Like most kids, my children love a good snack. And this has only intensified in the time of the pandemic when boredom is high, time is plentiful and the kitchen is within walking distance. I don’t totally limit what my kids consume—they know where the snacks are and are free to indulge within reason— but I do try to make sure that our supply is stocked with healthy choices. And making our own snacks is a full-proof way to ensure this. (It also helps occupy them for a solid half-hour, which is worth whatever mess can, and does, occur in the process.)

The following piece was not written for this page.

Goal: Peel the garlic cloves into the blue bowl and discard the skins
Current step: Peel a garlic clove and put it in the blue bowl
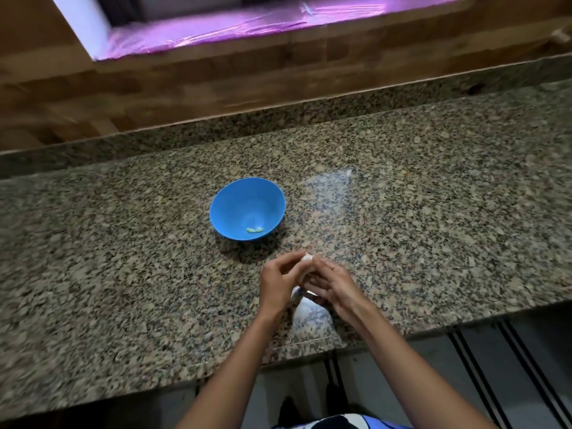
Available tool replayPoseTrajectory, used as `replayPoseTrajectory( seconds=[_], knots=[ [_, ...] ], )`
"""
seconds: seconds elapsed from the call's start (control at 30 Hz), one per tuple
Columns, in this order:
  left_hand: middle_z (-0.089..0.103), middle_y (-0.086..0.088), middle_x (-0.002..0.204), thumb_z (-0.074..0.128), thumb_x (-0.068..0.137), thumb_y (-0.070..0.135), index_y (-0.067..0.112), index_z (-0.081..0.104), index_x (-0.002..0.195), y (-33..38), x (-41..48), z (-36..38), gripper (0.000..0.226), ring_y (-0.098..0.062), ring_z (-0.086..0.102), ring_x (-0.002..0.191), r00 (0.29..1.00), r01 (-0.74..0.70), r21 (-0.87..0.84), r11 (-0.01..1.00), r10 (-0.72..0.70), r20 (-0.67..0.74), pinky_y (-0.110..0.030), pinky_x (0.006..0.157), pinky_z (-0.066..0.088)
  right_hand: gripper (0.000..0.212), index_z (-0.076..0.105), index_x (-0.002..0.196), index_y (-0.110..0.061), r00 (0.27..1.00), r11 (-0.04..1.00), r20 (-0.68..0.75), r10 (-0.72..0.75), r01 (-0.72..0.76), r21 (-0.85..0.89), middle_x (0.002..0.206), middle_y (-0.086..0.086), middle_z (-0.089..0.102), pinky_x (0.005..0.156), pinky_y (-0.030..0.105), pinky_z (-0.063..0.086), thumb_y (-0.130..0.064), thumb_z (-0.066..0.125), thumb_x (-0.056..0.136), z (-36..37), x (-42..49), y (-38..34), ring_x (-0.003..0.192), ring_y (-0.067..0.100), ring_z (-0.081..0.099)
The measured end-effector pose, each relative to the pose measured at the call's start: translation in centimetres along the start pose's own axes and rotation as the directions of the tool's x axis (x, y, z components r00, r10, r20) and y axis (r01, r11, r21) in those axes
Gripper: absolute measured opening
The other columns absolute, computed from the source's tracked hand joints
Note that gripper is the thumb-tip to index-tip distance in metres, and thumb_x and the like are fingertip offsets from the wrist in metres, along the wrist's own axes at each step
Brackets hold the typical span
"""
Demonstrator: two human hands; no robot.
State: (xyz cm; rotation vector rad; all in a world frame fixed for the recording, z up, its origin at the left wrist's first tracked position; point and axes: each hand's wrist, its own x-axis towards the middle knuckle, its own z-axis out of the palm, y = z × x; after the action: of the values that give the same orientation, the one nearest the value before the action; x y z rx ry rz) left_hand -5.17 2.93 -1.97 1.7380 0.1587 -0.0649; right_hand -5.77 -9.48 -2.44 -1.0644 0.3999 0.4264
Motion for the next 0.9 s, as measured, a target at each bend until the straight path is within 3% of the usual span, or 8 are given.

Homemade snacks generally need to check two boxes: They must be easy to make (no lengthy ingredient lists or special skills necessary) and ready to eat within a few hour's time. The following five recipes satisfy both of these requirements and they’re just hearty enough to keep your kids full for a couple of hours—before they start asking what’s for dinner.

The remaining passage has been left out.